I’d rather leave legacies like that, or what I’m doing now, than wasting time on meaningless one liners, insincere Facebook relationships, or getting too far into message boards, which tend to be a colossal waste of time and talent. Hell, what I’m doing now could be considered a waste of time, but I think you gather that I’m at least trying to communicate something other than an insipid emoticon or glib one-liner. I think what turned me away from writing after Dad died was I looked back on what I was doing, and most of it was criticism, harsh and bitter at times, but somebody who wasn’t creating anything of his own, but spending most of his creative talents commenting on other people creating some type of art. It felt like bullshit. A lot of things felt like bullshit after Dad passed on, but that one stuck with me, that I’d rather be the one putting it out there for people to accept/reject/embrace/despise … whatever they felt, so long as they read along and felt something. There’s such a glibness now in terms of how the web works that I’m pretty much OK with anything that takes a real chance, or tries to hold your attention for more than five minutes. I don’t think people who are shaping the web realize how destructive it has become to minimize and sound-byte the entire process … it truly is destroying people’s ability to think, reason and feel beyond anything but the most shallow thoughts and emotions.

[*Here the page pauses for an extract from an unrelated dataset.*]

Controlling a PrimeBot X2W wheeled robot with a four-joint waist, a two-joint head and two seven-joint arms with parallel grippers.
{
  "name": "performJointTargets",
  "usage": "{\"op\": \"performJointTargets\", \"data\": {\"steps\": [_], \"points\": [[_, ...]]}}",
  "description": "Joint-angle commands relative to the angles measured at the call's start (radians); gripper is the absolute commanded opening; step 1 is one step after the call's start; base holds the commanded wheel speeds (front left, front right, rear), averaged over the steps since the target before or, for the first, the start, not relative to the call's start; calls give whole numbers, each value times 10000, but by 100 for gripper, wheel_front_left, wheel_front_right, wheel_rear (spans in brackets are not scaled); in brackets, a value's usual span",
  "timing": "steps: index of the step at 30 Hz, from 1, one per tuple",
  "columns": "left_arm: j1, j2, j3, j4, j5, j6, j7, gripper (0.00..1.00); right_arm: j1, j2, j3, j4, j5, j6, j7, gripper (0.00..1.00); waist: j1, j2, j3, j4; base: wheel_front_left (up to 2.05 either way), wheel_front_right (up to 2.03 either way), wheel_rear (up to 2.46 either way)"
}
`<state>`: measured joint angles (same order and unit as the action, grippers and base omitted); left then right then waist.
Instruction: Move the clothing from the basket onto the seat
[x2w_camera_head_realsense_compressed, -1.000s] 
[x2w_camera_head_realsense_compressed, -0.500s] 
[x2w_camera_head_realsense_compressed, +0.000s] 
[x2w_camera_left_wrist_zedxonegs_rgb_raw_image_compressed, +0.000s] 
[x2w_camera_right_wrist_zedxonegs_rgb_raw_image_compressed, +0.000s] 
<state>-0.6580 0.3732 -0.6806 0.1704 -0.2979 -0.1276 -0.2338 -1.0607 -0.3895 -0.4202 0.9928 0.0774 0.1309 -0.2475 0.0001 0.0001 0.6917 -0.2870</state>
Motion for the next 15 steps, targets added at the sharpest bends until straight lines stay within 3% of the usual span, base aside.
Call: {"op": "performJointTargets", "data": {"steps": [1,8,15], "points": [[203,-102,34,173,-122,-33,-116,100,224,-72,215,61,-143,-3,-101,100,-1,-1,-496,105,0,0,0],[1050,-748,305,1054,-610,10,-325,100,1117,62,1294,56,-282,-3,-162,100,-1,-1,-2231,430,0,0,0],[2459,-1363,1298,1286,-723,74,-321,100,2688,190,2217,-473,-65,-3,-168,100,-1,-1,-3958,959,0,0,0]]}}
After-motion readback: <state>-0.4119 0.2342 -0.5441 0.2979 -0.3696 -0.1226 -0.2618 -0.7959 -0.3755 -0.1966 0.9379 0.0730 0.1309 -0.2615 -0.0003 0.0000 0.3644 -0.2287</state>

So, I guess, an old girlfriend googles my name, comes across this site, reads this, and thinks, “He’s still an asshole.” And I’m fine with that. You can always count on me to be an asshole. I will not let you down! But I wouldn’t know how or what to comment on with an old friend’s Facebook page, assuming I was in that network, shooting back the occasional message that really had nothing to do with anything, but we all felt better in some odd way about life because we were banded together by some website that sees us, ultimately, as a dollar sign. As opposed to our actual shared memory. I’m all alone out here, no social network, which is not much different from a kid with a spiral notebook, writing at night on his bed in a small town in rural PA. Or the same kid sending a story to a college editor his second day on campus and striking gold. Or the same kid doing much the same with a city newspaper and making his way into that fold. It’s all comes down to a guy, alone in his room, trying to fill out a blank page with something worthwhile, that will last beyond the act of reading it. That’s the difference. I don’t want what I do here to be disposable, as so much of it is. And if it’s going to last, I want it to be representative of who I am. Not some fake “everybody’s my friend” template. I think that vibe is what I look for in the late-night web crawl. Not realizing I’m just looking at myself and wishing I was doing what I’m doing right now.